But with this, I am not merely suggesting raidho as a seidr- or spa- path, although it certainly has that connotation as well, given our invocation of the Helweg ; what I am attempting to emphasize here is lore-work itself as a kind of spa, in which we read raidho as PIE *leis-,"track." Lore is following the path of the ancestors, as our poets have set down their congealed learnings in rhythm and elegant form. We must remember that these poets were reflecting and refracting a circumpolar spectrum of voices ; voices of seidr- and spa- workings, voices of travelers, voices of kings, voices of common folk, voices of warriors, voices of inspired creativity. And not just voices in a single moment, but collective voices over extended periods of time, continually digested and reformulated in the poetic voice. So before one marches out like a heimsk and contradicts lore with one or two spa- sessions, one might remember that lore itself is the recepticle of ages and ages of continual prophetic practice, in which any one volva would feel overwhelming joy to contribute one stanza, in which additions are incremental and are mutually assimilated to the tradition. People will say, "Well, I went to Hel/Urd/Odin/etc., and s/he said ..." Oh, really? Did you freista them? Are you sure they were not freista-ing you? We'll consider the question of freista in greater depth shortly. For the moment, I just want to emphasize appropriate humility in the face of the lore, while adding that that humility does not require subjection or repression of creativity for the very reason that the lore itself, looking so flat and two-dimensional when examined superficially, is full of multiple potential inflections when one approaches it inflectively.
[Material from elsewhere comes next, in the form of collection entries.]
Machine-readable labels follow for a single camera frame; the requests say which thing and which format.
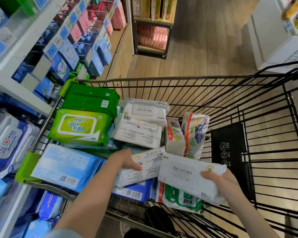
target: light green wipes package
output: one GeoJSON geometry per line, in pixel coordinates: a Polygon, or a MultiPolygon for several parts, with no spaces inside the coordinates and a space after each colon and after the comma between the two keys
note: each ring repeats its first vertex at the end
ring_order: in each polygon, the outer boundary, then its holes
{"type": "Polygon", "coordinates": [[[185,207],[190,212],[200,213],[202,207],[201,199],[167,184],[165,184],[165,198],[171,203],[173,208],[185,207]]]}
{"type": "Polygon", "coordinates": [[[48,139],[60,143],[105,146],[112,117],[107,114],[59,109],[48,139]]]}

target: shopping cart
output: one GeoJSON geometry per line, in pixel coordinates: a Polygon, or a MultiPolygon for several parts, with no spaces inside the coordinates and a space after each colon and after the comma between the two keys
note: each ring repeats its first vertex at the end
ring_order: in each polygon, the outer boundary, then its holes
{"type": "MultiPolygon", "coordinates": [[[[95,87],[115,89],[121,99],[130,97],[168,102],[171,106],[168,116],[178,117],[180,122],[186,111],[209,115],[211,120],[202,151],[203,161],[212,161],[224,152],[222,148],[228,148],[226,141],[222,142],[225,144],[219,147],[220,151],[214,146],[221,142],[218,132],[224,131],[226,135],[236,137],[234,128],[242,129],[239,154],[246,167],[248,199],[280,236],[298,237],[298,228],[290,224],[290,221],[298,220],[298,107],[295,105],[298,106],[298,68],[286,74],[268,74],[262,70],[254,75],[88,82],[95,87]]],[[[60,96],[32,148],[35,153],[32,166],[46,145],[52,142],[46,137],[55,111],[62,102],[60,96]]],[[[223,158],[222,163],[229,168],[233,165],[226,156],[219,158],[223,158]]],[[[29,172],[26,175],[22,180],[24,183],[53,191],[69,201],[77,196],[68,189],[38,182],[30,177],[29,172]]],[[[227,205],[204,203],[202,209],[203,213],[198,215],[168,208],[154,200],[141,203],[111,196],[106,216],[159,237],[247,237],[245,228],[227,205]],[[166,216],[174,225],[171,230],[165,224],[166,216]]]]}

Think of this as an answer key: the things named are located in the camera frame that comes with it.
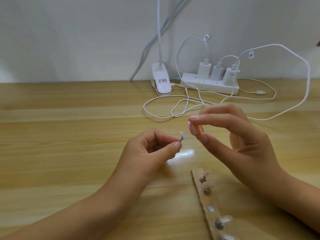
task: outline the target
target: power strip
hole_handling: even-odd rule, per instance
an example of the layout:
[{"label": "power strip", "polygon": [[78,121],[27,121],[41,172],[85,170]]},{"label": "power strip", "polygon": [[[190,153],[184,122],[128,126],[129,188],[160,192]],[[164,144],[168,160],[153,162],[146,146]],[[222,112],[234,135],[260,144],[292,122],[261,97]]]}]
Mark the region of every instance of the power strip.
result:
[{"label": "power strip", "polygon": [[191,85],[197,87],[199,90],[208,91],[208,92],[217,92],[223,94],[233,94],[237,95],[239,91],[239,85],[237,81],[234,82],[233,86],[227,86],[223,84],[222,80],[212,81],[208,76],[208,79],[200,78],[197,74],[193,73],[183,73],[180,85]]}]

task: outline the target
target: forearm
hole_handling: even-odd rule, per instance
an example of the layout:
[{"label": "forearm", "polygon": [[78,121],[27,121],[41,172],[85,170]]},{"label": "forearm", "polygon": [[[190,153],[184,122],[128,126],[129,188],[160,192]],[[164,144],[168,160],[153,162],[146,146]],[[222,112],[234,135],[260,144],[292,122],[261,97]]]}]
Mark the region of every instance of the forearm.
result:
[{"label": "forearm", "polygon": [[114,227],[120,217],[121,212],[112,199],[99,193],[1,240],[99,239]]},{"label": "forearm", "polygon": [[267,197],[279,208],[320,232],[320,189],[285,174],[282,183]]}]

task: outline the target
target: pink eraser
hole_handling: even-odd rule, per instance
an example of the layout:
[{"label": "pink eraser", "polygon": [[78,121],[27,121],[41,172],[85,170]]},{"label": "pink eraser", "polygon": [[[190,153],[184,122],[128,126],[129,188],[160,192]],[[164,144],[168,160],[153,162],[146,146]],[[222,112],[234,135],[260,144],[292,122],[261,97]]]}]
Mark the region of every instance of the pink eraser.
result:
[{"label": "pink eraser", "polygon": [[190,121],[188,121],[189,131],[191,135],[197,136],[204,132],[202,125],[194,125]]}]

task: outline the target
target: gray cable
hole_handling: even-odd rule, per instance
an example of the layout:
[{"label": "gray cable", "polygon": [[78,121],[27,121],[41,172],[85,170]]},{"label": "gray cable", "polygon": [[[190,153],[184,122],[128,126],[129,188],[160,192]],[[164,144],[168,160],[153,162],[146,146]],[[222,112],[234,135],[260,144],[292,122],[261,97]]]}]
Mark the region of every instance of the gray cable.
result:
[{"label": "gray cable", "polygon": [[[181,4],[183,3],[184,0],[180,0],[176,6],[174,7],[174,10],[172,11],[172,13],[167,17],[166,21],[164,22],[164,24],[161,27],[161,33],[162,31],[165,29],[166,25],[169,23],[170,19],[172,18],[172,16],[174,15],[174,13],[178,10],[178,8],[181,6]],[[143,64],[143,59],[144,56],[146,54],[147,49],[150,47],[150,45],[158,38],[158,35],[156,34],[153,39],[146,45],[146,47],[143,49],[142,54],[141,54],[141,58],[140,58],[140,62],[138,64],[137,69],[134,71],[134,73],[131,75],[131,77],[129,78],[129,82],[134,78],[134,76],[138,73],[138,71],[140,70],[140,68],[142,67]]]}]

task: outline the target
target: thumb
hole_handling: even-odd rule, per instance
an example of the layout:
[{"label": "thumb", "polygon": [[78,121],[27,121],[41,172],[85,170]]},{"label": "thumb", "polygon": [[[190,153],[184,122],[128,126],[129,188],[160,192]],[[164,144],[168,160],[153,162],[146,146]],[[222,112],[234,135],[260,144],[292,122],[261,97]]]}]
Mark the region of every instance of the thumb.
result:
[{"label": "thumb", "polygon": [[181,148],[182,148],[181,142],[176,141],[169,145],[166,145],[160,150],[153,152],[152,154],[155,160],[162,165],[169,159],[173,159],[176,156],[176,153],[178,153]]},{"label": "thumb", "polygon": [[237,161],[241,156],[240,153],[222,144],[212,135],[202,133],[197,135],[197,139],[212,155],[218,158],[228,168],[237,164]]}]

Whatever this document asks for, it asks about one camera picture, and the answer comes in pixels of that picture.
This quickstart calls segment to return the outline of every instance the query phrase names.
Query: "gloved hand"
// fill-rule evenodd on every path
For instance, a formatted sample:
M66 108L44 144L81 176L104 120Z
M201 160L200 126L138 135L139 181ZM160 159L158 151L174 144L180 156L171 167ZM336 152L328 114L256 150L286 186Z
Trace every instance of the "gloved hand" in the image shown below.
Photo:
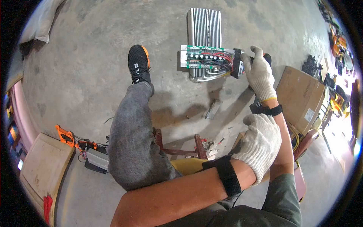
M258 185L274 162L281 146L280 128L272 116L250 114L243 119L248 130L242 138L241 151L232 155L249 165Z
M272 76L272 70L268 62L264 59L264 52L257 46L251 46L254 52L254 60L251 65L251 58L248 54L241 54L241 59L245 67L245 73L248 83L260 99L260 102L277 98L273 84L275 78Z

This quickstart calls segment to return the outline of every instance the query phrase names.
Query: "orange sole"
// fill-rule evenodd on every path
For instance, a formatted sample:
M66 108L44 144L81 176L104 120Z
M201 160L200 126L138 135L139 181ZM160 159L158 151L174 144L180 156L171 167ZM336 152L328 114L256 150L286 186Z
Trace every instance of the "orange sole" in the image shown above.
M148 66L148 68L150 68L149 52L147 51L147 49L144 46L141 46L141 47L144 49L144 51L146 53L146 56L147 56L147 66Z

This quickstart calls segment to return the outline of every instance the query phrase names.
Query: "circuit board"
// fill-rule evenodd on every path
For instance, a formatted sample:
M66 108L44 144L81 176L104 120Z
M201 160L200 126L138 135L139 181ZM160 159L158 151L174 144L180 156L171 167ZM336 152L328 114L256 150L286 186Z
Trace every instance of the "circuit board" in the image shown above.
M229 64L232 55L224 48L210 46L187 46L186 51L188 69L213 69L215 72Z

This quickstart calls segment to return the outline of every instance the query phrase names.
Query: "red cloth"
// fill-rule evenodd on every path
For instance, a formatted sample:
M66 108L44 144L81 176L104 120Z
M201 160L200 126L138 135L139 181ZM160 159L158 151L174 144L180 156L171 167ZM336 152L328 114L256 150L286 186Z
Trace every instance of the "red cloth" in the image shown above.
M49 224L49 212L50 208L52 207L53 199L47 195L47 197L43 197L44 201L44 218L47 224Z

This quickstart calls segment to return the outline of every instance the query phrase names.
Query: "plastic bag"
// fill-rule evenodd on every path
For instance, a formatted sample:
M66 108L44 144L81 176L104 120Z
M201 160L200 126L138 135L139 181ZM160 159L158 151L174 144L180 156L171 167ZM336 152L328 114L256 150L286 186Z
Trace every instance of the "plastic bag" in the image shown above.
M28 42L32 39L48 43L49 30L53 23L54 14L63 1L64 0L42 0L21 33L19 43Z

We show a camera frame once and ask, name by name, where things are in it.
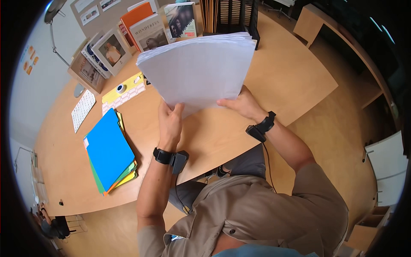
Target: green folder
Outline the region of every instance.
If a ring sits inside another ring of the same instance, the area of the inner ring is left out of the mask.
[[[101,183],[96,170],[94,169],[93,163],[91,162],[90,158],[88,158],[89,162],[90,162],[90,166],[91,166],[91,171],[93,172],[93,176],[94,176],[94,180],[96,181],[96,185],[97,188],[99,190],[99,193],[102,194],[104,193],[104,187],[103,184]],[[137,165],[134,164],[134,161],[120,174],[120,176],[117,178],[117,180],[115,181],[118,182],[120,180],[122,180],[125,176],[127,176],[130,172],[133,172],[135,169],[137,168]]]

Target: gray office chair
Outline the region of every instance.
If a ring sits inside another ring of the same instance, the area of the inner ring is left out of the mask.
[[[289,14],[291,14],[292,8],[293,8],[294,3],[295,3],[296,0],[273,0],[273,1],[279,2],[280,4],[283,4],[283,5],[287,6],[287,7],[291,7],[290,10],[289,10]],[[284,14],[284,16],[286,16],[286,17],[288,18],[288,20],[291,21],[291,17],[288,16],[285,12],[283,12],[282,8],[280,8],[280,9],[273,9],[273,8],[271,8],[271,6],[269,6],[268,4],[265,4],[265,3],[264,3],[264,0],[263,0],[261,3],[262,3],[263,5],[266,5],[266,6],[270,7],[270,9],[267,10],[268,12],[269,12],[269,11],[277,11],[277,12],[278,12],[277,18],[280,18],[280,14]]]

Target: bulletin board
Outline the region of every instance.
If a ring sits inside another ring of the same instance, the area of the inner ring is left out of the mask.
[[[91,38],[101,30],[106,33],[114,27],[118,28],[120,17],[127,13],[127,8],[141,1],[143,0],[75,0],[70,7],[85,37]]]

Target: wooden floor
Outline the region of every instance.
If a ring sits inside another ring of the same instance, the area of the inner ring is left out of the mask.
[[[289,31],[292,31],[296,23],[285,17],[277,19],[276,14],[268,15]],[[289,125],[289,128],[311,148],[317,162],[345,200],[350,210],[351,230],[375,203],[375,177],[370,163],[362,163],[362,158],[364,142],[378,140],[379,131],[376,127],[379,124],[374,118],[376,115],[372,105],[362,110],[356,102],[357,74],[343,57],[320,37],[310,50],[329,70],[339,86]],[[267,148],[277,192],[291,194],[295,178],[293,170],[270,143]],[[58,240],[57,244],[67,256],[138,256],[135,207],[135,202],[132,202],[83,214],[88,231],[71,235],[67,243]],[[166,229],[181,217],[183,213],[169,204],[164,213]]]

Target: man's left hand
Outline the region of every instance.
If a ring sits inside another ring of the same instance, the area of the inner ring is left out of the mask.
[[[177,144],[181,138],[181,113],[183,110],[183,103],[176,104],[172,111],[165,101],[161,99],[160,106],[158,107],[160,141],[157,148],[167,152],[176,152]]]
So, one has had the ansuz-moment, has taken it on the raidho to other halls and to the ancestral tracks of the lore itself, and one comes finally to kenaz. How is one to light this torch? Through the ken of kin, the special genealogical knowledge in the etymological root. One begins to ask how this all relates. You've had the insight, you've walked the paths, you've heard the different voices, of your fellows, of the wise, and of the ancestors, know you put it all together and ask how it all relates. You relevize (make relevant) the insight to the wisdom gained on the road. You figure out how the multiple petals of your blossoming eureka relate not only to each other, but to the other strands in the tradition. As you begin to connect, the light begins to come on. A connection has been made : a deep connection. You have clarified your ideas within yourself, with your fellows, found the "bibliographic" loric background, the referential field, and found a way to relate your gnosis to the lore with a sense of respect, humility, elegance, persistence, creativity, flexibility, and humor. The light begins to come on. The ancestors' ears begin to perk. Things are humming, the trees and stones begin to listen, if ever so slightly. One has begun to mature the knowledge, the gnosis, and one feels not only its light, but its warmth now as well.

Freista


We test something so that it comes to us freely, as freemen, and so that it will not thrall us. Powerful ideas can become authoritarian ideas if they are not fully put to trial. Gnosis has such a powerful force that it easily overwhelms and begins to monopolize one's sense of significance. In a sense, freista, testing, tames the gnosis, but not in order to domesticate or emasculate it, but rather to naturalize it by admitting it to the Thing, to the trial-space. It faces an assembly of free people not ready to bow down. In this manner, the folk demonstrate their resistance to the dangers of the revelation-mindstate, the idea that a gnosis has a once-and-for-all correctness that all must submit to. The gods speaking to us does not mean megalomania, nor prophetic fanaticism. The concept of a "personal gnosis" acknowledges that a revelation may have only a personal relevance. A gnosis that is "unsubstantiated" is a gnosis whose relevance to the larger community and to the accumulated body of lore has yet to be demonstrated. One might call it "yet-to-be-relevant".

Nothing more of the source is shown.